怨念の一輪草【終わりのセラフ 一瀬グレン、16歳の破滅】
第5章 高校への入学
グレン
「これは…申し訳ありませんでした」
深夜
「お、あっさり認めるんだ?」
グレン
「認めたのは野心の部分ではありません」
意外な程あっさり認めたグレンだが、深夜の言葉には首を振った。
グレン
「ただ家から誰にも逆らうな、柊の方々の怒りを買うなと言われていた為に波風が立たぬよう攻撃を受けたのは事実です。

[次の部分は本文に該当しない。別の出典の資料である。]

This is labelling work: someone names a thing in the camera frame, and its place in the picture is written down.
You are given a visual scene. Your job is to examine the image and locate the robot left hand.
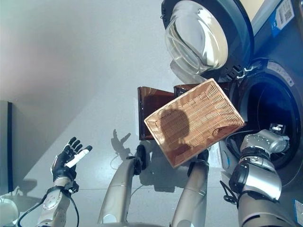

実力を隠した訳ではありません」
深夜
「ふぅん、そっか」
グレン
「はい」
一気に言い切ったグレン。
それを聞いた深夜が動いたのをなんとなく感じた。
深夜
「なあ、グレン」
どうやら深夜はグレンへと近づき、耳元で話しているようだ。
深夜
「つまんねぇ嘘、抜かすんじゃねぇよ」
グレン
「………」
耳を澄ますとなんとか聞こえてきた潜められた低い声。
今までとは全く違う話し方に深夜の本性が見えた気がした。
「………」
この声が聞こえているのはグレンの前にいる私だけで、誰も深夜の豹変には気づいていない。
何かを話している事は恐らく全員わかっているが、気にしないようにしているのだ。
グレン
「嘘では…」
深夜
「ま、いいけどね。仲間がいるなーって思って期待してただけだから」
グレン
「………」
否定しようとする言葉を遮った深夜。